Mi piacciono i western? Sì. Mi piace l’hip-hop? Sì. E allora basta. C’è bisogno di tutto questo schifo? Non può bastare che due cazzo di cose stiano bene insieme? Mi piace l’oriente e mi piacciono i piedi delle donne, qual è il problema? I film mi vengono così. Dove sta la filosofia in questo? Non ho capito un periodo, io sono frutto di quel periodo. Sono euforico sì. Quando non sono depresso sono esaltato. E’ tipico dell’epoca? So solo che è tipico mio. Non ho rappresentato un epoca, ci sono cresciuto. Nascere, crescere, morire. C’è qualcosa di strano in questo? Tutto il resto sono solo stronzate. Cazzate da negro!.
Ma mi scusi, ho perso di nuovo il controllo. Basta col cinema.

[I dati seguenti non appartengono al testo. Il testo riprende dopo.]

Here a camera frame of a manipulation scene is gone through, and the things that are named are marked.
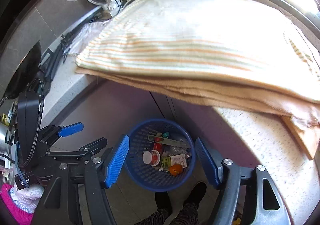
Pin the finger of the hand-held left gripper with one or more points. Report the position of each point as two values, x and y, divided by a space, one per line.
85 150
71 129

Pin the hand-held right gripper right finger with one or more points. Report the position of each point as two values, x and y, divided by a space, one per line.
207 162

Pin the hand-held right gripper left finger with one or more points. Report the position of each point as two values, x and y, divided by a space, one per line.
116 162

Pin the blue plastic basket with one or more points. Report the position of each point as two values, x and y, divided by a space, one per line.
140 172

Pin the clear plastic wrap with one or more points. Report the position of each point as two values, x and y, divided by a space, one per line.
180 151

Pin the orange tangerine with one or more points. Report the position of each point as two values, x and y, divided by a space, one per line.
175 169

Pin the red yogurt cup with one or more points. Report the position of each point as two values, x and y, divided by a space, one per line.
151 157

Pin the green milk carton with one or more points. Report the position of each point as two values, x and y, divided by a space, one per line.
167 162

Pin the white toothbrush package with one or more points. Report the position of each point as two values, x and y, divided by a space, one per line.
172 142

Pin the red snack packet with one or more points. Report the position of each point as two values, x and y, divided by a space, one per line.
158 145

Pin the person's left forearm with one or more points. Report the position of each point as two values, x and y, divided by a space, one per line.
15 205

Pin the person's right shoe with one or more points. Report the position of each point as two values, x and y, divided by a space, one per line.
195 192

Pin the person's shoe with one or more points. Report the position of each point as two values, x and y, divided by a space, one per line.
195 192
163 201

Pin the person's right leg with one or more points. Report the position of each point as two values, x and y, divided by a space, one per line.
186 215

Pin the person's leg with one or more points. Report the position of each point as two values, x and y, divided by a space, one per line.
155 218
186 215

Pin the person's left shoe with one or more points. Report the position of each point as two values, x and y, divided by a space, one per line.
163 201

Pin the tan towel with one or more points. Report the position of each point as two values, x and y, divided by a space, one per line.
200 95

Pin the person's left leg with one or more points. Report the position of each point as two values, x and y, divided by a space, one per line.
155 218

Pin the wooden board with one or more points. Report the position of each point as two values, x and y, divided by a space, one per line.
305 137

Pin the striped cloth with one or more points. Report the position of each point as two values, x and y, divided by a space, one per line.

Esplodo improvvisamente? Lo so. Sto facendo come nei miei film? Senta, non ci si metta anche lei. Noi registi siamo così. E penso valga anche per le altre arti. Dipingiamo quello che sentiamo. E ci dà anche un po’ fastidio che lo classifichiate. Ci sentiamo svalutati. Come si sentirebbe lei se chiunque le dicesse perché sta provando qualcosa? Eppure ad ogni cazzo di inquadratura è quello che ci succede. Che mi succede. Ed è difficile da sostenere. Soprattutto se tutti iniziano a prendersi troppo sul serio. Come quello stronzo di Spike Lee. Ha detto che sono un razzista. Io che esigo Samuel L. Jackson in ogni mio film. Io. Per Spike Lee invece, dirigendo Django, avrei insultato i suoi avi. Cosa ne capisco io della segregazione razziale se non sono nero, avrà pensato. Perché per sapere qualcosa della vitamina C si deve necessariamente essere un pompelmo, giusto? Ma basta cinema, la prego.
Ok, le parlerò delle mie paure. Mi ci faccia pensare.
Non lo so, a dire il vero. Non ho mai avuto paura. Solo una volta. Da piccolo. Quando il marito di mia madre mi ha portato a vedere Bambi. Mamma mia. Una paura del genere non l’ho mai provata. Insomma dai, quel povero cerbiatto indifeso. E la madre. Terribile. Vede, sono un tenerone in fondo.
A lei Bambi non è piaciuto? Ma chissenfrega, voi critici non capite un cazzo di niente tanto. Non mi avete dato l’oscar per “Bastardi senza gloria”, il mio capolavoro. Non capite un cazzo voi critici, lo ripeto.
Come non è un critico? Ma se fa lo psicologo. Si è solo tolto l’uniforme, come nel film. Solo che lì, Brad Pitt incideva svastiche sulle fronte dei nazisti. Dovrei farne una anche a lei, di svastica. Come lei non è un nazista?
Ma se mi ha obbligato a parlare solo di cinema.